Para khalifah sepeninggal Rasulullah melanjutkan kebijakan ini. Negara Islam sangat memperhatikan layanan kesehatan, rumah sakit, penelitian bidang kesehatan dan obat-obatan maju sangat pesat. Misalnya sekitar tahun 1000 M, Ammar ibn Ali al-Mawsili menemukan jarum hypodermic yang memungkinkan untuk melakukan prosedur operasi katarak. Abu al-Qasim az-Zahrawi. Ia dianggap bapak ilmu bedah modern. Hal ini dikarenakan ia menemukan berbagai peralatan yang dibutuhkan dalam ilmu bedah, ia berkreasi dengan membuat plester dan hampir 200 alat bedah.
Komersialisasi pelayanan kesehatan merupakan suatu tindakan kriminal, terlebih lagi ditengah pandemi. Negara seharusnya berperan untuk dapat menyediakan fasilitas, peralatan dan sumber daya kesehatan. Intinya negara wajib menyelenggarakan jaminan kesehatan secara paripurna.
Ada empat sifat jaminan kesehatan dalam Islam. Pertama: universal. Tidak ada sistem kelas yang membedakan layanan kesehatan kepada rakyat.
Kedua, bebas biaya alias gratis. Negara tidak membebankan pungutan apa pun pada rakyat untuk mendapat pelayanan kesehatan.
Ketiga, akses pelayanan kesehatan dipermudah untuk seluruh rakyat, fasilitas nya diperbanyak, tenaga kesehatannya dicukupi.
Keempat, pelayanan mengikuti kebutuhan medis, tidak ada pembatasan plafon seperti halnya JKN atau BPJS. Negara menanggung semua biaya pengobatan warganya.

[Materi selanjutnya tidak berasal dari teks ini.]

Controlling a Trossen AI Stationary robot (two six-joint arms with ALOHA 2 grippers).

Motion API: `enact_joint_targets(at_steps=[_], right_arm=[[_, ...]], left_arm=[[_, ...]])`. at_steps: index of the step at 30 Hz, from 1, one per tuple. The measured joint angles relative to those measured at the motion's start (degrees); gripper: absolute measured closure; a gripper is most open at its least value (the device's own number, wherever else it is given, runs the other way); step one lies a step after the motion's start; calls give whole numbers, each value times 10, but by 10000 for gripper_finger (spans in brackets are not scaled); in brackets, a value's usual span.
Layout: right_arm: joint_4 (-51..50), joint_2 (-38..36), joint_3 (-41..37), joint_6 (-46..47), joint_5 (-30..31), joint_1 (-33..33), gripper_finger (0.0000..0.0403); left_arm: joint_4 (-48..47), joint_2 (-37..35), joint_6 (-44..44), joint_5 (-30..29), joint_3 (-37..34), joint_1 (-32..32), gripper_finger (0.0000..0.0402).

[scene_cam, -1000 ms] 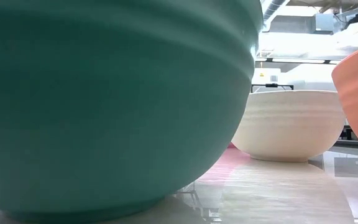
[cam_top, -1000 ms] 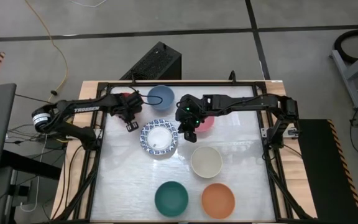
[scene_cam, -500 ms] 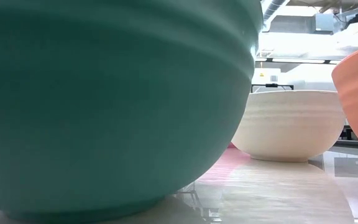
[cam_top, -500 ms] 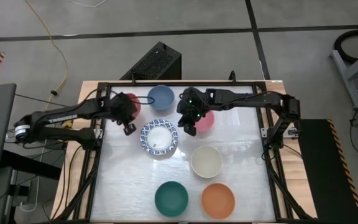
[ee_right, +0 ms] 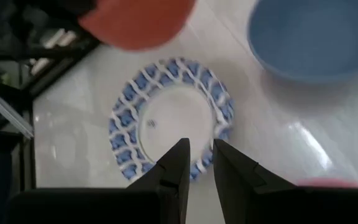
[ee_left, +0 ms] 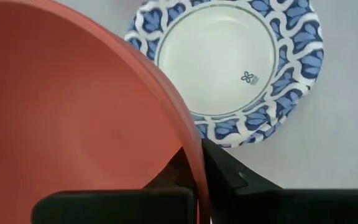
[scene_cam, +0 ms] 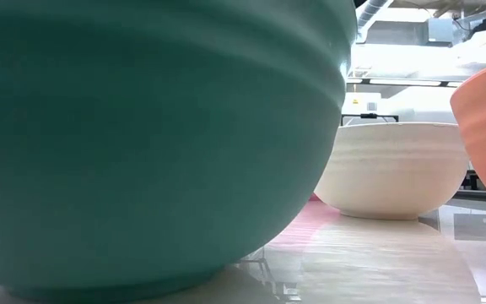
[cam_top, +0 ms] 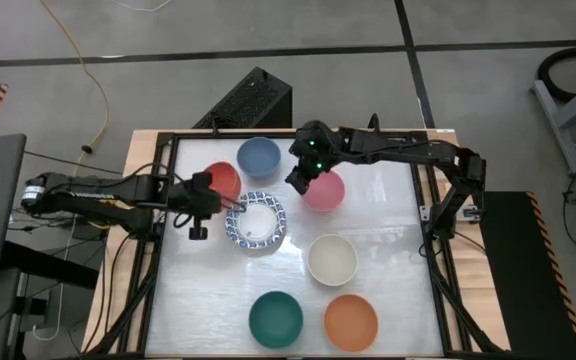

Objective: Nest bowls inside each other
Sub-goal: Stack the red bowl on top of the blue patterned bowl

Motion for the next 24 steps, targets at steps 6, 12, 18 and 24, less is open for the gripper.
enact_joint_targets(at_steps=[6,12,18,24], right_arm=[[44,0,14,-96,-6,9,311],[-15,0,64,-161,-6,4,311],[-100,-6,111,-199,-3,-8,311],[-120,-30,133,-197,-19,-17,311]], left_arm=[[-2,30,107,-61,64,-44,401],[-44,87,188,-64,152,-52,401],[-121,159,268,-56,231,-62,401],[-179,220,346,-57,282,-86,401]])
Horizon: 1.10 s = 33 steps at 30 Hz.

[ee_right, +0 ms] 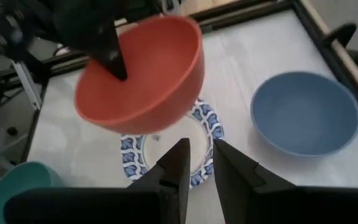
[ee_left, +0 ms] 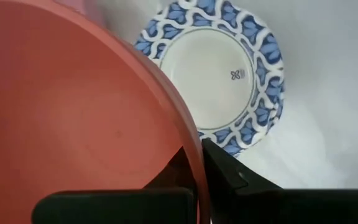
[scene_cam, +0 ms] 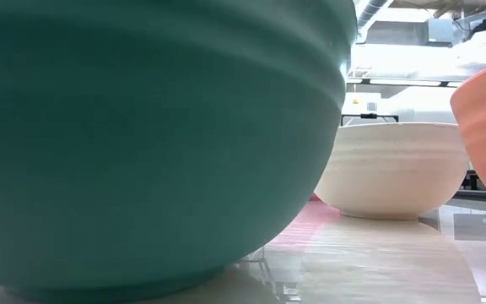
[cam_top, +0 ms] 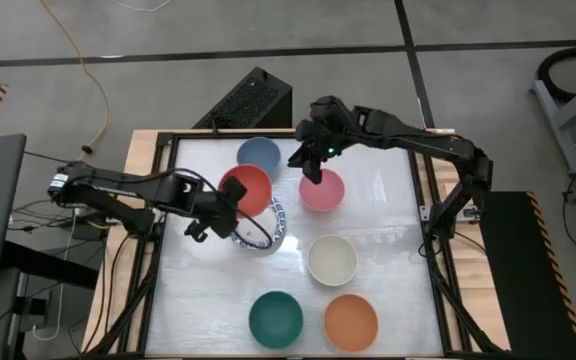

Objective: Nest bowls inside each other
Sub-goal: Stack the red bowl on top of the blue patterned bowl

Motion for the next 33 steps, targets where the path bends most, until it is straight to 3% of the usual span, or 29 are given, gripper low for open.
enact_joint_targets(at_steps=[3,8,13,16,22,33], right_arm=[[-4,-3,5,-48,-1,8,311],[-34,-1,5,-240,-1,37,296],[-67,-1,5,-376,7,68,246],[-61,-1,5,-443,53,98,208],[-54,-1,5,-518,137,153,165],[-34,2,5,-602,150,196,177]], left_arm=[[-1,21,44,-10,11,-6,401],[1,40,88,-19,25,-7,401],[3,39,131,-21,34,-7,401],[4,37,143,-15,39,-7,401],[3,37,168,18,39,-7,401],[3,37,220,37,39,-6,401]])
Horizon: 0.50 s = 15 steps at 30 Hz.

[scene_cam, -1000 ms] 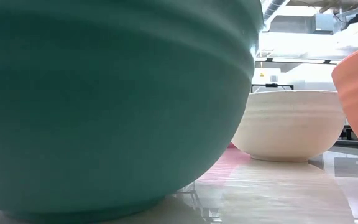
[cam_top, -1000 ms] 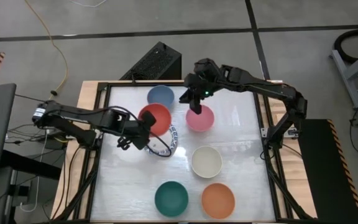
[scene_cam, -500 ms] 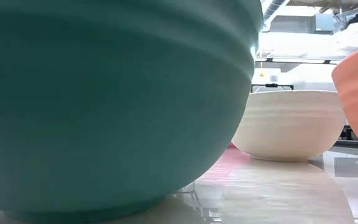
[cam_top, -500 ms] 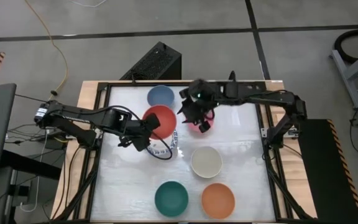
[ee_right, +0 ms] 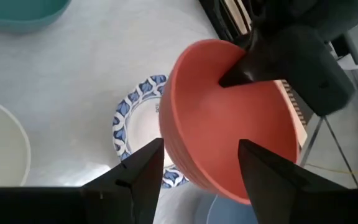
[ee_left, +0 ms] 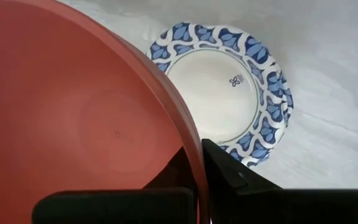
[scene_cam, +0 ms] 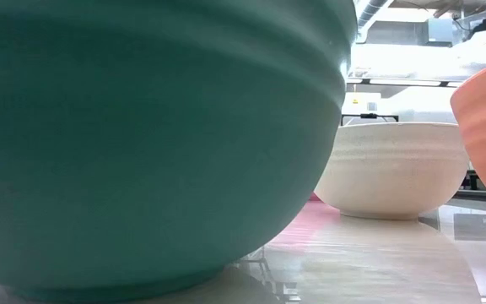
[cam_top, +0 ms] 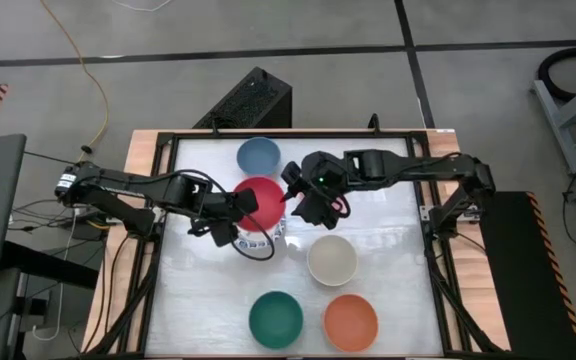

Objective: Nest bowls inside each other
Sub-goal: Stack the red bowl on top of the blue patterned bowl

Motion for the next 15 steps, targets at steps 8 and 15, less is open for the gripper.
enact_joint_targets(at_steps=[8,15], right_arm=[[-1,21,0,-23,0,5,177],[2,46,0,-62,0,16,181]], left_arm=[[0,0,12,3,0,0,401],[11,5,40,3,0,0,401]])
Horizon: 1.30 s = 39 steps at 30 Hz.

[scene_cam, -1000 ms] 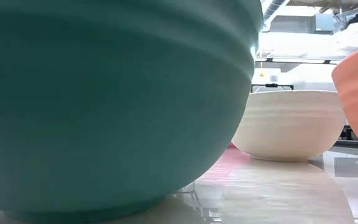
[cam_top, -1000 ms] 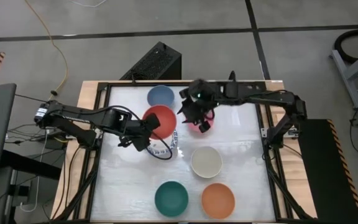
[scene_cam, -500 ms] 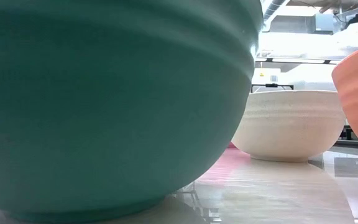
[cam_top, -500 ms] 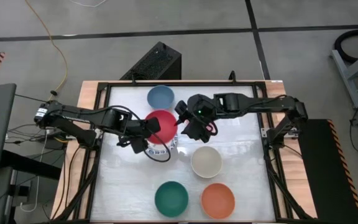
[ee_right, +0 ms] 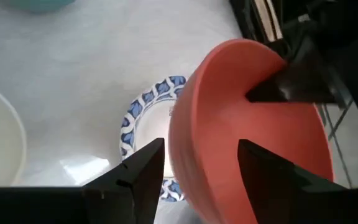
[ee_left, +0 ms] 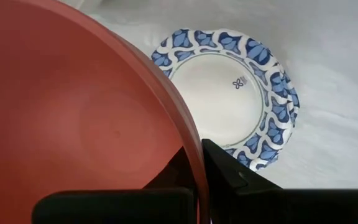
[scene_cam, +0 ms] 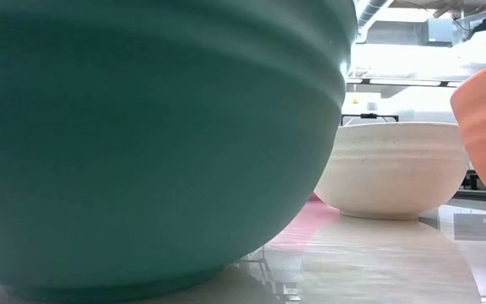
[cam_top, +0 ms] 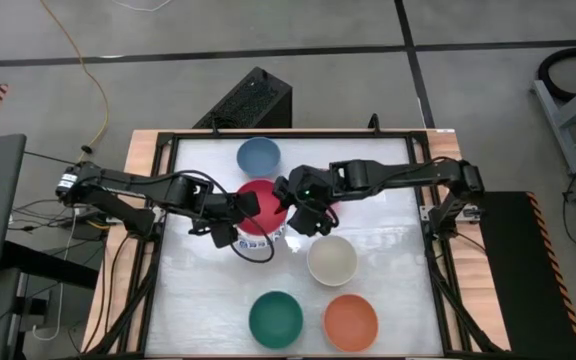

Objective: Nest bowls inside each other
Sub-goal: Stack the red bowl on top of the blue patterned bowl

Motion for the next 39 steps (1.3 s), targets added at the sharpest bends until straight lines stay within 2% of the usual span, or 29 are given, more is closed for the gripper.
enact_joint_targets(at_steps=[6,12,19,25,28,34,39], right_arm=[[-16,16,0,-10,17,8,220],[-26,19,0,-11,43,14,297],[-58,20,-1,-3,43,14,377],[-75,20,-1,33,41,14,387],[-73,20,-1,55,42,14,389],[-59,17,1,92,58,9,391],[-38,17,1,133,51,-3,391]], left_arm=[[13,14,19,-2,0,0,401],[21,15,29,0,-1,0,401],[36,15,57,-13,-1,-1,395],[70,15,51,-24,0,-1,350],[83,14,34,-49,0,-3,317],[86,16,-32,-93,28,-12,255],[73,15,-107,-141,66,-31,223]])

Sumber pembiayaan jaminan kesehatan wajib mengikuti apa yang telah ditentukan oleh syariah. Sumber pemasukan itu antara lain dari hasil pengelolaan harta kekayaan milik umum. Misalnya hasil hutan, barang tambang, gas dan minyak bumi, dan sebagainya. Sumber-sumber lain yang sah secara syar’i seperti jizyah, kharaj , fa’i , ghanimah, ‘ usyur , pengelolaan harta milik negara dan sebagainya.
Sumber-sumber pemasukan tersebut cukup untuk membiayai kebutuhan pelayanan kesehatan yang berkualitas, memadai, dan gratis untuk seluruh rakyat tanpa terkecuali.

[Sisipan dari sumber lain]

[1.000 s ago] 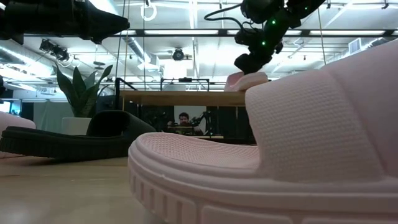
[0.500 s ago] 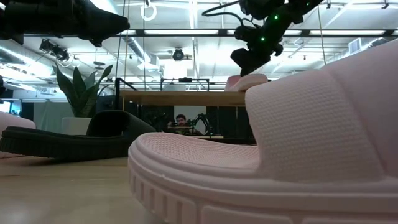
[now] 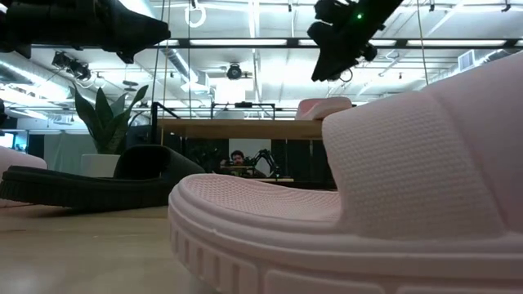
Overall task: Pick and place slides into the shelf
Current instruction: Put the middle right pink slides on the shelf, then put the middle pink slides on the shelf
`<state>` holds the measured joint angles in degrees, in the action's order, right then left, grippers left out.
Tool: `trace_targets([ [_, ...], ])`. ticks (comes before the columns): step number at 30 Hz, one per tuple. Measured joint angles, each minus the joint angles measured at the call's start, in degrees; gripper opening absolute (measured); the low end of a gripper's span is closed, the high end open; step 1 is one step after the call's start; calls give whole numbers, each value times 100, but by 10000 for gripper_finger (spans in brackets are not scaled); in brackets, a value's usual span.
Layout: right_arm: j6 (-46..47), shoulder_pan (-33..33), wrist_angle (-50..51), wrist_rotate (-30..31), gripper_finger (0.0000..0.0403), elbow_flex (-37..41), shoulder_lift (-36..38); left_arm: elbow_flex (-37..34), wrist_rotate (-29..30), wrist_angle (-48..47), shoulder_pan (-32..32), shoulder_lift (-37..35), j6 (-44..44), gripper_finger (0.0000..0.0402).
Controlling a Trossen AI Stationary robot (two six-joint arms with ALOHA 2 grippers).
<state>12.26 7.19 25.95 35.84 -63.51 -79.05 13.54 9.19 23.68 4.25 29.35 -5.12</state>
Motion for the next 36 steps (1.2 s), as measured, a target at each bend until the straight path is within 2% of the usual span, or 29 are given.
trace_targets([
  [14,987,261,-69,456,115,643,-459,0,0,2,2,0,-5,123],
  [21,580,207,-48,618,103,563,-422,0,0,11,2,0,-46,118],
  [27,195,224,-166,1055,102,220,-322,0,-1,308,2,-1,14,121],
  [33,398,80,-162,981,99,-154,-297,0,0,459,-8,-3,171,125],
  [36,724,-126,-179,426,94,-193,-291,0,2,149,-123,8,-23,121],
])
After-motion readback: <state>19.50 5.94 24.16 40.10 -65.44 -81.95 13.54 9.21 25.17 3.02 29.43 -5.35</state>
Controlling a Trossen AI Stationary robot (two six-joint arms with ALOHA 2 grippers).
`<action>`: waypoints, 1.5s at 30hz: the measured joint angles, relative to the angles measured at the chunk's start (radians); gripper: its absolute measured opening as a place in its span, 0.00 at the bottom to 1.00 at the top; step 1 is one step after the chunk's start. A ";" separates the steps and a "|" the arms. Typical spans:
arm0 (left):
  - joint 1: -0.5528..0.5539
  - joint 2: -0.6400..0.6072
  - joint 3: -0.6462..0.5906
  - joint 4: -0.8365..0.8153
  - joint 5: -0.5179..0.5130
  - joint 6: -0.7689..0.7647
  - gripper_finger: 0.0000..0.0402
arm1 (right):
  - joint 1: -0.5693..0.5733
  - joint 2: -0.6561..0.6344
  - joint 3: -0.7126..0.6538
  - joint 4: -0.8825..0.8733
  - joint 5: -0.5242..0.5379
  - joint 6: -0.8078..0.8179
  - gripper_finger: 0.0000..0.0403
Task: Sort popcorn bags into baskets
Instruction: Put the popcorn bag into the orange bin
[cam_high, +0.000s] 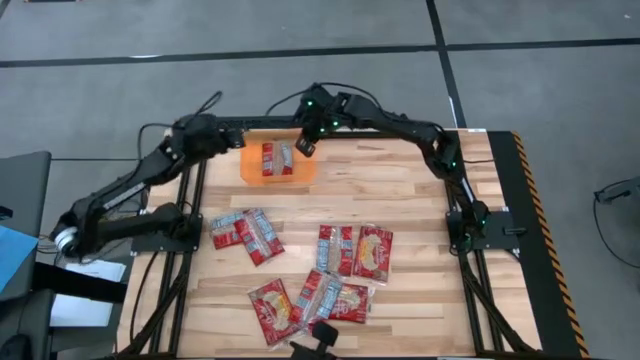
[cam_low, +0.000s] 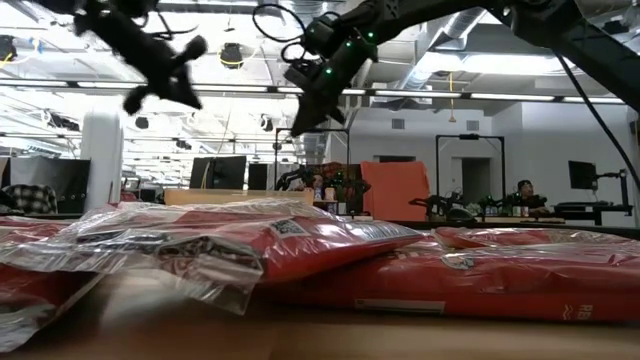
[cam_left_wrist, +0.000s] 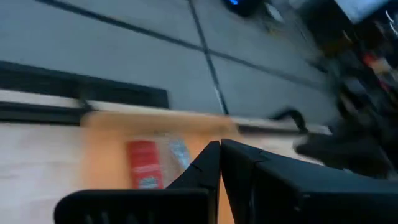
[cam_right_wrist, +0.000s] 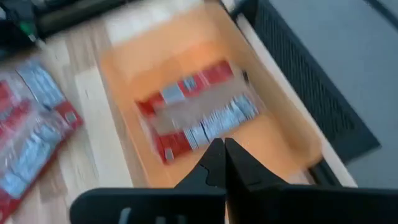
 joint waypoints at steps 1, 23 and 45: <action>0.000 0.046 0.016 0.003 0.034 0.021 0.00 | -0.007 -0.003 0.000 -0.017 0.000 -0.001 0.01; -0.131 0.831 0.499 -0.224 0.124 0.374 0.00 | -0.104 -0.058 -0.001 -0.322 0.012 -0.028 0.01; -0.131 0.914 0.501 -0.443 -0.074 0.428 0.00 | -0.140 -0.095 -0.001 -0.341 0.027 -0.044 0.02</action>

Karena itu haram membisniskan layanan kesehatan. Terlebih para pejabat negara yang dengan sengaja memanfaatkan jabatannya. Islam mengharamkan pejabat negara menipu rakyat untuk kepentingan pribadi mereka. Hal ini karena pejabat negara adalah pelayan rakyat. Bukan malah menjadikan rakyat melayani mereka demi keuntungan pribadi.
Syariah Islam telah tegas melarang pengelola negara dan kerabatnya berbisnis ketika mereka menjadi penguasa. Hal ini dicontohkan oleh Khalifah Umar bin Khaththab ra. yang pernah merampas kambing-kambing harta perniagaan milik putranya, Abdullah. Karena anak nya itu menggembalakan kambingnya di padang rumput milik baitul Maal. Hewan-hewan itu lalu dijual. Lalu sebagian hasilnya dimasukkan ke baitul maal. Beliau menilai apa yang dilakukan anaknya itu adalah tindakan memanfaatkan fasilitas negara untuk kepentingan pribadi.

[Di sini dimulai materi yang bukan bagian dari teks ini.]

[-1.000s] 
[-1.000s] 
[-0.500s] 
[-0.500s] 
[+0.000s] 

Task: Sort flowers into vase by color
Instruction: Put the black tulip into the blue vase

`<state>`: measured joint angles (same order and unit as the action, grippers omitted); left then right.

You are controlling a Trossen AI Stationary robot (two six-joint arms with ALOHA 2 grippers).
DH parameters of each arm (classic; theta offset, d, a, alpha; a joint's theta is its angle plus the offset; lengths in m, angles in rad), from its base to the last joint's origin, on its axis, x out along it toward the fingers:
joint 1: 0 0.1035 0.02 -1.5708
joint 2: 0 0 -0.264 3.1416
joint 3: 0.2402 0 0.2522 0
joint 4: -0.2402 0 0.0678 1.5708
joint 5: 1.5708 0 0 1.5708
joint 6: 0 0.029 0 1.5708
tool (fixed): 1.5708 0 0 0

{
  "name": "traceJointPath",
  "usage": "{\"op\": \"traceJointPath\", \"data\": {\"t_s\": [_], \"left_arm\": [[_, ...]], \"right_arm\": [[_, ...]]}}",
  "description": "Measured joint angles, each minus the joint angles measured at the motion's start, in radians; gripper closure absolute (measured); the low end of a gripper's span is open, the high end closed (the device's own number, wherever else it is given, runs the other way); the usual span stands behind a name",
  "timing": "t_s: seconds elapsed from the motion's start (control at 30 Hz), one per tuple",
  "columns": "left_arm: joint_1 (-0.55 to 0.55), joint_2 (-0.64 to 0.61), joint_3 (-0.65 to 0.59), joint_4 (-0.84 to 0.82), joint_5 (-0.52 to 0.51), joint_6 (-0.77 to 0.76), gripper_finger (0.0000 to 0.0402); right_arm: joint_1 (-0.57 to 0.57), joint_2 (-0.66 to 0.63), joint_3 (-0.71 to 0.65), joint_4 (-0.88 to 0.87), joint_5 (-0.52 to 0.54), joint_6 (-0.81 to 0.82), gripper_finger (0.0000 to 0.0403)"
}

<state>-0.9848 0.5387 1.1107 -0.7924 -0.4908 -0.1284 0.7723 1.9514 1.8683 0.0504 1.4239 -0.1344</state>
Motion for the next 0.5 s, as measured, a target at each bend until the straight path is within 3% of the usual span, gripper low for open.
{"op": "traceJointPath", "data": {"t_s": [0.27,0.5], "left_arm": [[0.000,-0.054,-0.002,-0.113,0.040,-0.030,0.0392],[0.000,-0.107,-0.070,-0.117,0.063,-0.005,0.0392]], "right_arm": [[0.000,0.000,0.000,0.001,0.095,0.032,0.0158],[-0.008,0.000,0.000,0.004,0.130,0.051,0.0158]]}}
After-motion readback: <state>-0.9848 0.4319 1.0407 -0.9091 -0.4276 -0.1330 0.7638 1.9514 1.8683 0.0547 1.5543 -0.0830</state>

Penyalahgunaan jabatan merupakan kejahatan yang sangat merusak. Wajar bila Nabi saw. bersabda:
"Siapa saja yang diberi amanah oleh Allah untuk mengurus rakyat, lalu ia mati dalam keadaan menipu rakyatnya, niscaya Allah mengharamkan surga atas dirinya". (HR Muslim)
Kesempurnaan syariat Islam hanya bisa dirasakan bila aturan itu diterapkan secara sempurna. Penerapakan syarat Islam sebagaimana yang telah dicontoh oleh Rasulullah saw. dan dijalankan oleh para sahabat adalah sistem khilafah rasyidah yang mengikuti manhaj kenabian. Inilah yang harus diperjuangkan oleh seluruh umat Islam.